[Excerpted data — start]
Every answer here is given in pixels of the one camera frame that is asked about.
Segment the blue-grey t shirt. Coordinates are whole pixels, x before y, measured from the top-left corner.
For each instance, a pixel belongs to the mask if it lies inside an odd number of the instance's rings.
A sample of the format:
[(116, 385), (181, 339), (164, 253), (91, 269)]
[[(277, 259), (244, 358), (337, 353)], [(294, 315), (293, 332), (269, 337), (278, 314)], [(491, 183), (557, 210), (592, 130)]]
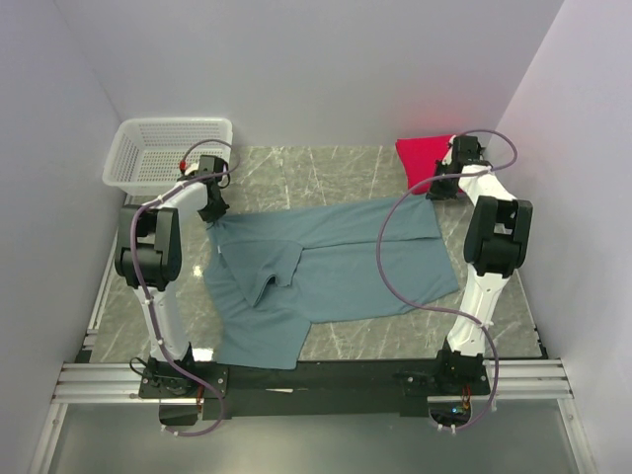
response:
[(459, 288), (424, 198), (226, 214), (207, 235), (220, 363), (293, 369), (312, 325), (407, 312), (383, 276), (419, 304)]

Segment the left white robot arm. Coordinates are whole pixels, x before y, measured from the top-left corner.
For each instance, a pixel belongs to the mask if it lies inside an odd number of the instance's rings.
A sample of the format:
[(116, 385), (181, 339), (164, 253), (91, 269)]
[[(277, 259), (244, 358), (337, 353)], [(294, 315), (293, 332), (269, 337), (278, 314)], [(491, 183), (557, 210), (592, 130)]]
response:
[(115, 270), (141, 304), (150, 335), (143, 377), (174, 396), (191, 394), (199, 381), (192, 345), (177, 303), (176, 280), (183, 264), (181, 221), (197, 215), (213, 222), (228, 210), (221, 196), (230, 181), (229, 163), (202, 154), (180, 163), (181, 177), (165, 193), (119, 213)]

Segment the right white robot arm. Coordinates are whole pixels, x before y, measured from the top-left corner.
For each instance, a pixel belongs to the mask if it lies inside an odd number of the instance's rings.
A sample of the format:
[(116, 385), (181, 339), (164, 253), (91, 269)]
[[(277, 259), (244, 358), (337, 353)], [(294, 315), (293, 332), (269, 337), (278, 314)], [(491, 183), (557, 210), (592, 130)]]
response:
[(506, 190), (472, 135), (449, 139), (434, 175), (427, 198), (448, 200), (463, 193), (474, 206), (463, 244), (467, 281), (460, 314), (439, 353), (441, 364), (433, 372), (436, 388), (454, 394), (482, 375), (484, 331), (509, 279), (525, 260), (533, 206)]

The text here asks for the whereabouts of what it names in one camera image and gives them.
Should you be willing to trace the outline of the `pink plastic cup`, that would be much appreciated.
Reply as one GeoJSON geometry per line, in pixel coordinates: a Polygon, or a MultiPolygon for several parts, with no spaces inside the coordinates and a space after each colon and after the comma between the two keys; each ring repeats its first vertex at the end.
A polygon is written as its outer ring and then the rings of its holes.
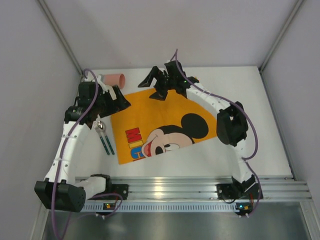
[Excerpted data — finish]
• Problem to work on
What lines of the listing above hold "that"? Copy all of them.

• Output below
Every answer here is given in pixels of the one camera frame that is asked about.
Should you be willing to trace the outline of the `pink plastic cup`, that would be much appreciated.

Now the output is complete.